Your objective
Present the data once more in exactly its original form.
[[ Supplied material open ]]
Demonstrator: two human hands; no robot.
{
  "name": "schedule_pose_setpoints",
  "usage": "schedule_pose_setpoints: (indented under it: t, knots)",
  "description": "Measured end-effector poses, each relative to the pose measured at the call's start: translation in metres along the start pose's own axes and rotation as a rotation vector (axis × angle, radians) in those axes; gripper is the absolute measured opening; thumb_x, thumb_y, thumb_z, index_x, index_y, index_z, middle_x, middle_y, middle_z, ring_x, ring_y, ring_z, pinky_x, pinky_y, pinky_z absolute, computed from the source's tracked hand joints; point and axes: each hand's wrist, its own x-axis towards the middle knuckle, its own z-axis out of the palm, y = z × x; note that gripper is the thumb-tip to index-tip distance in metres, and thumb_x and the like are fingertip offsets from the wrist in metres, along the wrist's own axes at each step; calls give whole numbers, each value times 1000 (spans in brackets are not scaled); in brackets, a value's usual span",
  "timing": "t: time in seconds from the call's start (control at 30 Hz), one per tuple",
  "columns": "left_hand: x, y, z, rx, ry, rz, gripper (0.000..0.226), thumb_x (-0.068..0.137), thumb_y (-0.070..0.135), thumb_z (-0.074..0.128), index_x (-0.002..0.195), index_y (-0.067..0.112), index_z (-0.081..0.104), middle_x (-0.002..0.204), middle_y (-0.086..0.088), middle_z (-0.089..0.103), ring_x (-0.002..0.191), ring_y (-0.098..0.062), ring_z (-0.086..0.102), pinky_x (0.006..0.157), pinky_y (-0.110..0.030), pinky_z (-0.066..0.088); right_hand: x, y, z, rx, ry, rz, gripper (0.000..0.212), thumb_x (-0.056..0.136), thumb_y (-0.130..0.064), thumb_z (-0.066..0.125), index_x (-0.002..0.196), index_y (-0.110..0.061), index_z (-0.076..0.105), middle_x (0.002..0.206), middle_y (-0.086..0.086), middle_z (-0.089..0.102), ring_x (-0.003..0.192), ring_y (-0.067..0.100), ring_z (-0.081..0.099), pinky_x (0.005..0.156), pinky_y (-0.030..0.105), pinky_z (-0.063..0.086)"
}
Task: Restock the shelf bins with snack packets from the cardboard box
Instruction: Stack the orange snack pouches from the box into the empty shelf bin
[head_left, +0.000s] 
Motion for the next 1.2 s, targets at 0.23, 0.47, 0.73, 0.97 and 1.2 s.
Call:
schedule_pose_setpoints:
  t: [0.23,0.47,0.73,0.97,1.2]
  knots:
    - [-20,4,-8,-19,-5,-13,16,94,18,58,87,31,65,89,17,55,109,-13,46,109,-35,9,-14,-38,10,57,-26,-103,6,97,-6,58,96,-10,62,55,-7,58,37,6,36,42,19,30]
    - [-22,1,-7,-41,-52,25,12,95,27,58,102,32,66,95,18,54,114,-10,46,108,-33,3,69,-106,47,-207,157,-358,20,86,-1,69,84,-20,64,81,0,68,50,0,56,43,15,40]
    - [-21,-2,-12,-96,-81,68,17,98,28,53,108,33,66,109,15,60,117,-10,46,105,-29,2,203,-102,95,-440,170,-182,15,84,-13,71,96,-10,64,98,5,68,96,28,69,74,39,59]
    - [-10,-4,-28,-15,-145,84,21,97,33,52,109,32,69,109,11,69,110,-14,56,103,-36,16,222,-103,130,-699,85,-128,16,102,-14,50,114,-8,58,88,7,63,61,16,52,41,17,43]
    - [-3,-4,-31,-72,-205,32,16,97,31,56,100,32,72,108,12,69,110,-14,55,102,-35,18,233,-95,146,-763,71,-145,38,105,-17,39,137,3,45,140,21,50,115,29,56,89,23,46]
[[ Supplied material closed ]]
Task output
Demonstrator: two human hands; no robot.
{
  "name": "schedule_pose_setpoints",
  "usage": "schedule_pose_setpoints: (indented under it: t, knots)",
  "description": "Measured end-effector poses, each relative to the pose measured at the call's start: translation in metres along the start pose's own axes and rotation as a rotation vector (axis × angle, radians) in those axes; gripper is the absolute measured opening; thumb_x, thumb_y, thumb_z, index_x, index_y, index_z, middle_x, middle_y, middle_z, ring_x, ring_y, ring_z, pinky_x, pinky_y, pinky_z absolute, computed from the source's tracked hand joints; point and axes: each hand's wrist, its own x-axis towards the middle knuckle, its own z-axis out of the palm, y = z × x; note that gripper is the thumb-tip to index-tip distance in metres, and thumb_x and the like are fingertip offsets from the wrist in metres, along the wrist's own axes at each step; calls give whole numbers, each value times 1000 (spans in brackets are not scaled); in brackets, a value's usual span",
  "timing": "t: time in seconds from the call's start (control at 30 Hz), one per tuple",
  "columns": "left_hand: x, y, z, rx, ry, rz, gripper (0.000..0.226), thumb_x (-0.068..0.137), thumb_y (-0.070..0.135), thumb_z (-0.074..0.128), index_x (-0.002..0.195), index_y (-0.067..0.112), index_z (-0.081..0.104), middle_x (-0.002..0.204), middle_y (-0.086..0.088), middle_z (-0.089..0.103), ring_x (-0.002..0.191), ring_y (-0.098..0.062), ring_z (-0.086..0.102), pinky_x (0.006..0.157), pinky_y (-0.110..0.030), pinky_z (-0.066..0.088); right_hand: x, y, z, rx, ry, rz, gripper (0.000..0.212), thumb_x (-0.056..0.136), thumb_y (-0.130..0.064), thumb_z (-0.066..0.125), index_x (-0.002..0.196), index_y (-0.110..0.061), index_z (-0.076..0.105), middle_x (0.002..0.206), middle_y (-0.086..0.086), middle_z (-0.089..0.102), ring_x (-0.003..0.192), ring_y (-0.067..0.100), ring_z (-0.081..0.099), pinky_x (0.005..0.156), pinky_y (-0.030..0.105), pinky_z (-0.063..0.086)"
}
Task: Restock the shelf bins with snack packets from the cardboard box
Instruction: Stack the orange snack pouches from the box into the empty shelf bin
[head_left, +0.000s] 
Motion for the next 1.2 s, targets at 0.23, 0.47, 0.73, 0.97 and 1.2 s.
Call:
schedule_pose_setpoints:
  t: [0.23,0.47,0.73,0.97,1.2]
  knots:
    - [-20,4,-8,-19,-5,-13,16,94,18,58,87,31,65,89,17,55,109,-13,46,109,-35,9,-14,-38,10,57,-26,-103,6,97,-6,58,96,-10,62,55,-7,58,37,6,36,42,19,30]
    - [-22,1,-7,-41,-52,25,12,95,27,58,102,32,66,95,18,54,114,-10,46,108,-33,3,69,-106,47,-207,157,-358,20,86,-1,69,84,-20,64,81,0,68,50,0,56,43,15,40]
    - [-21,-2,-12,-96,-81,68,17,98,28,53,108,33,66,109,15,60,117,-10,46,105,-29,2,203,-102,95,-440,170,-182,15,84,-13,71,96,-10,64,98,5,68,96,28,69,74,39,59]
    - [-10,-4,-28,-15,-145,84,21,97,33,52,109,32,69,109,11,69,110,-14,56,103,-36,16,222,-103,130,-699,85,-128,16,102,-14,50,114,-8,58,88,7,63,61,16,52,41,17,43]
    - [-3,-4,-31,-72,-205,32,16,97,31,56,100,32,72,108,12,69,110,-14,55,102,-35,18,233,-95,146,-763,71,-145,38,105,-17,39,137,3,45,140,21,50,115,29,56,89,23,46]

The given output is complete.